__Task directions__. Print the records exactly and in full, please; the pictures stay out.

__Data extract__.
════════

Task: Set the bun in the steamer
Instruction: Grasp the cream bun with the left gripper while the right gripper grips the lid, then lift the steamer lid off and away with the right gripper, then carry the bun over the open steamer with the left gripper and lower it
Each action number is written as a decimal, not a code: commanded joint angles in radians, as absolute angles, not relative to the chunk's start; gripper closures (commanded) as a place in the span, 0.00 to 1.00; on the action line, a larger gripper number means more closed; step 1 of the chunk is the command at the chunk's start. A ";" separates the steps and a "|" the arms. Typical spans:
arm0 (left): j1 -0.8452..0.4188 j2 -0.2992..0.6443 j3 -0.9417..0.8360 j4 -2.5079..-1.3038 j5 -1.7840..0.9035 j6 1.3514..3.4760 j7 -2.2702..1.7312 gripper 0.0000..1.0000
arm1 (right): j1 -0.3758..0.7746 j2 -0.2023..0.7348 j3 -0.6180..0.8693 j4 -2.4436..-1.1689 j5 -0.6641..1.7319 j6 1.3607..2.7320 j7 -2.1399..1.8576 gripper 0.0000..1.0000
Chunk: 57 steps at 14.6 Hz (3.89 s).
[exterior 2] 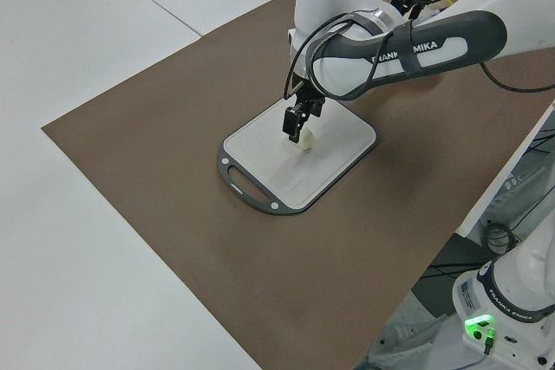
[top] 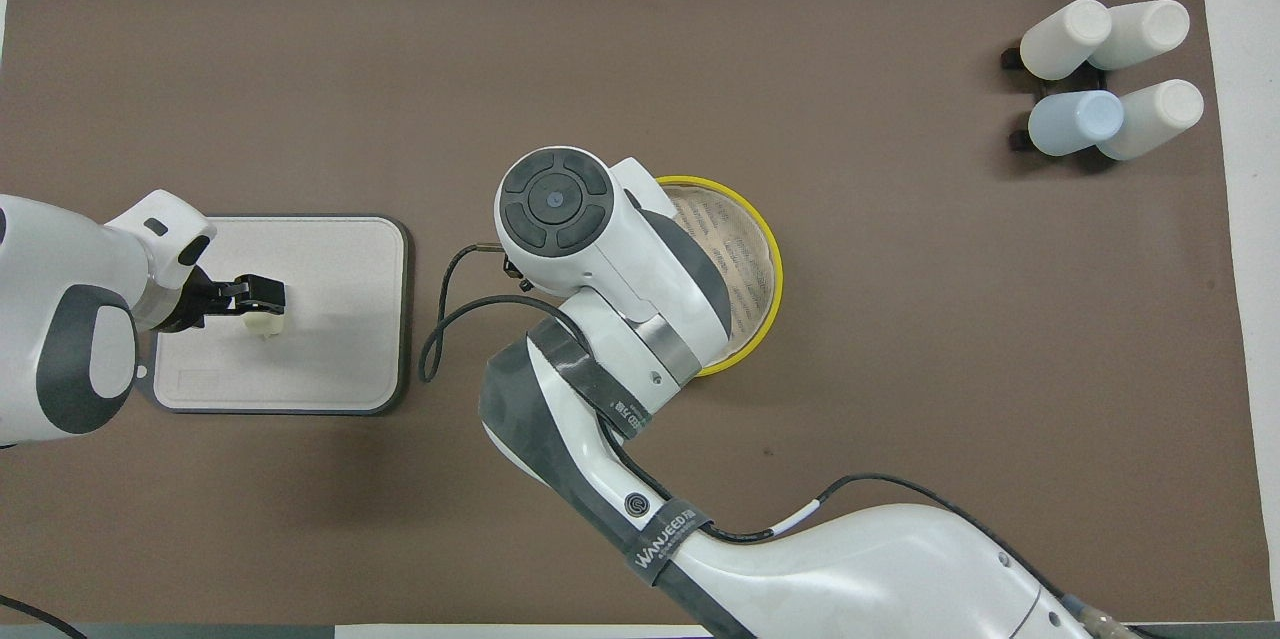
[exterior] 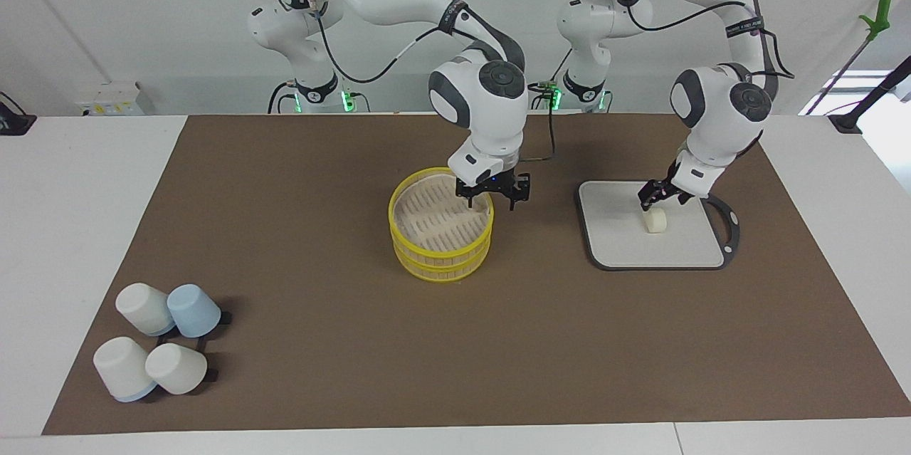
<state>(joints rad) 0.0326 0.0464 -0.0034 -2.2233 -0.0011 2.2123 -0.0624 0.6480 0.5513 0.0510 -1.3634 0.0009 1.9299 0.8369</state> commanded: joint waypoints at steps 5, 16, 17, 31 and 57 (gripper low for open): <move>0.031 0.083 -0.003 -2.237 0.008 2.298 -0.074 0.00 | 0.644 0.554 0.051 -1.362 -0.017 1.928 0.822 1.00; 0.023 0.104 -0.003 -2.238 0.008 2.290 -0.072 0.25 | 0.433 0.445 0.049 -1.230 0.032 1.643 0.469 1.00; 0.023 0.104 -0.003 -2.238 0.008 2.290 -0.072 0.28 | 0.399 0.427 0.046 -1.232 0.031 1.614 0.403 1.00; -0.011 0.127 -0.009 -2.103 0.006 2.124 -0.133 0.63 | 0.115 0.324 0.044 -1.351 0.017 1.525 0.044 1.00; -0.715 0.563 -0.012 -1.446 -0.132 1.956 -0.953 0.54 | 0.117 0.302 0.044 -1.385 0.017 1.532 0.044 1.00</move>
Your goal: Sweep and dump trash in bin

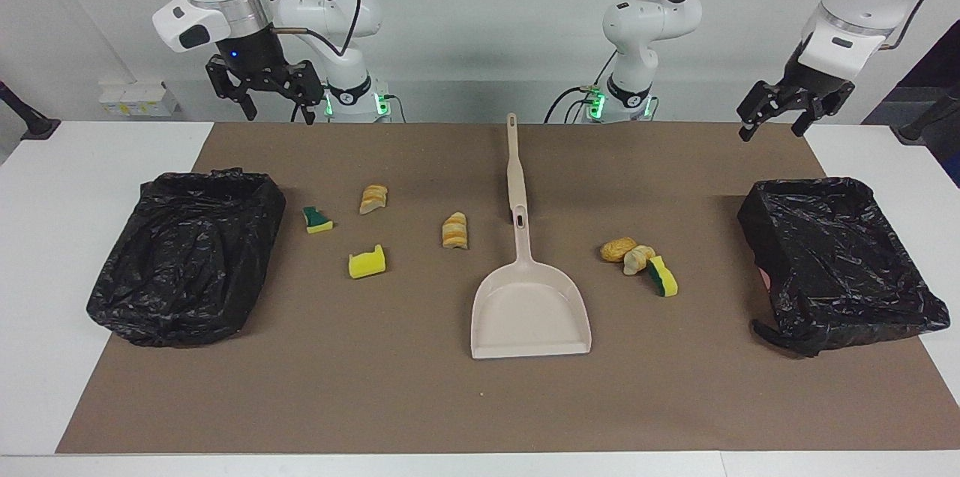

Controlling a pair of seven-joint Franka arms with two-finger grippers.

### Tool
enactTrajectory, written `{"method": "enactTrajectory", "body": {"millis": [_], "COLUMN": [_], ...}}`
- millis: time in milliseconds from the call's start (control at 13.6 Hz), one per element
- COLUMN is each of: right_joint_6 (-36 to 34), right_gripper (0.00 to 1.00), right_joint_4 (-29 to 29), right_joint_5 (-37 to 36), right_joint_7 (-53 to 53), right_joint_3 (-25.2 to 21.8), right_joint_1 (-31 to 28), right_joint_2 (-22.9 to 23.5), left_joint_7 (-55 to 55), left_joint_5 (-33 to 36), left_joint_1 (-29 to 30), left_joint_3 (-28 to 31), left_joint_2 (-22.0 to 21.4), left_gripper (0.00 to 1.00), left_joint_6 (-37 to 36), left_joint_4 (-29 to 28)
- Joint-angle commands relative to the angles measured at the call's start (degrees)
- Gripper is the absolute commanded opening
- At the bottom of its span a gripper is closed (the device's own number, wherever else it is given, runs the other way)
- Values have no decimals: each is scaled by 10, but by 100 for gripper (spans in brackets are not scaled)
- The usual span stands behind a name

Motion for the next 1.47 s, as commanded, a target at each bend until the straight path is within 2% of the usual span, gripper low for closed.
{"method": "enactTrajectory", "body": {"millis": [0, 737, 885, 1180, 1401], "right_joint_6": [13, 14, 14, 14, 14], "right_gripper": [100, 100, 100, 100, 100], "right_joint_4": [-11, -11, -12, -12, -12], "right_joint_5": [10, 10, 11, 11, 11], "right_joint_7": [-6, -6, -5, -4, -5], "right_joint_3": [1, 1, 1, 1, 1], "right_joint_1": [-8, -7, -7, -7, -7], "right_joint_2": [-6, -6, -6, -6, -7], "left_joint_7": [5, 4, -1, -2, -5], "left_joint_5": [-5, -5, -5, -9, -10], "left_joint_1": [0, -4, -10, -42, -83], "left_joint_3": [-1, -1, -6, -8, -8], "left_joint_2": [-7, -8, -10, -32, -59], "left_gripper": [100, 100, 100, 100, 100], "left_joint_6": [9, 7, -14, -8, -6], "left_joint_4": [-8, -8, -9, -55, -111]}}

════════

__Response__.
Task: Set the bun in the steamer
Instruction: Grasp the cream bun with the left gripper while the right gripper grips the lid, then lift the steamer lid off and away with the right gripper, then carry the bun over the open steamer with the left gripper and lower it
Each action number is written as a decimal, not a code: commanded joint angles in radians, as absolute angles, not relative to the chunk's start; gripper closures (commanded) as a place in the span, 0.00 to 1.00; on the action line, a larger gripper number means more closed; step 1 of the chunk is the command at the chunk's start. A ";" separates the steps and a "|" the arms. Typical spans:
arm0 (left): j1 -0.8452..0.4188 j2 -0.2992..0.6443 j3 -0.9417..0.8360 j4 -2.5079..-1.3038 j5 -1.7840..0.9035 j6 1.3514..3.4760 j7 -2.2702..1.7312 gripper 0.0000..1.0000
arm1 (right): j1 -0.3758..0.7746 j2 -0.2023..0.7348 j3 -0.6180..0.8693 j4 -2.4436..-1.1689 j5 -0.6641..1.7319 j6 1.3607..2.7320 j7 -2.1399..1.8576 gripper 0.0000..1.0000
Chunk: 57 steps at 14.6 Hz (3.89 s).
[exterior 2] 
[top] 
[exterior] 
<state>(joints rad) 0.0326 0.0464 -0.0034 -2.2233 -0.0011 2.2123 -0.0624 0.6480 0.5513 0.0510 -1.3634 0.0009 1.9299 0.8369</state> commanded: joint waypoints at steps 5, 16, 17, 31 and 57 (gripper low for open): <move>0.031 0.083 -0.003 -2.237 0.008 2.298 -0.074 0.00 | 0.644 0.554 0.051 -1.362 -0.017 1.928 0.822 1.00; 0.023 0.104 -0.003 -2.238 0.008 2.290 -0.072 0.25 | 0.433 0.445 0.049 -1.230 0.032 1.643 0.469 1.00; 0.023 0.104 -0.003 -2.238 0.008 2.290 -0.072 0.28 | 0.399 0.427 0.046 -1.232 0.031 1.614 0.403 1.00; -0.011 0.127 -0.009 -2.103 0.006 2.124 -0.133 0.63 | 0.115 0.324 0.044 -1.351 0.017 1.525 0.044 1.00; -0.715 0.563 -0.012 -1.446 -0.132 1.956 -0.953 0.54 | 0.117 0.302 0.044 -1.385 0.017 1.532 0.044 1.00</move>
Your goal: Sweep and dump trash in bin


Controlling a pair of seven-joint Franka arms with two-finger grippers.

### Tool
enactTrajectory, written `{"method": "enactTrajectory", "body": {"millis": [_], "COLUMN": [_], ...}}`
- millis: time in milliseconds from the call's start (control at 13.6 Hz), one per element
- COLUMN is each of: right_joint_6 (-36 to 34), right_gripper (0.00 to 1.00), right_joint_4 (-29 to 29), right_joint_5 (-37 to 36), right_joint_7 (-53 to 53), right_joint_3 (-25.2 to 21.8), right_joint_1 (-31 to 28), right_joint_2 (-22.9 to 23.5), left_joint_7 (-55 to 55), left_joint_5 (-33 to 36), left_joint_1 (-29 to 30), left_joint_3 (-28 to 31), left_joint_2 (-22.0 to 21.4), left_gripper (0.00 to 1.00), left_joint_6 (-37 to 36), left_joint_4 (-29 to 28)
- Joint-angle commands relative to the angles measured at the call's start (degrees)
- Gripper is the absolute commanded opening
- At the bottom of its span a gripper is closed (the device's own number, wherever else it is given, runs the other way)
- Values have no decimals: each is scaled by 10, but by 100 for gripper (spans in brackets are not scaled)
- The usual span stands behind a name

Motion for the next 1.47 s, as commanded, a target at each bend until the straight path is within 2% of the usual span, gripper low for closed.
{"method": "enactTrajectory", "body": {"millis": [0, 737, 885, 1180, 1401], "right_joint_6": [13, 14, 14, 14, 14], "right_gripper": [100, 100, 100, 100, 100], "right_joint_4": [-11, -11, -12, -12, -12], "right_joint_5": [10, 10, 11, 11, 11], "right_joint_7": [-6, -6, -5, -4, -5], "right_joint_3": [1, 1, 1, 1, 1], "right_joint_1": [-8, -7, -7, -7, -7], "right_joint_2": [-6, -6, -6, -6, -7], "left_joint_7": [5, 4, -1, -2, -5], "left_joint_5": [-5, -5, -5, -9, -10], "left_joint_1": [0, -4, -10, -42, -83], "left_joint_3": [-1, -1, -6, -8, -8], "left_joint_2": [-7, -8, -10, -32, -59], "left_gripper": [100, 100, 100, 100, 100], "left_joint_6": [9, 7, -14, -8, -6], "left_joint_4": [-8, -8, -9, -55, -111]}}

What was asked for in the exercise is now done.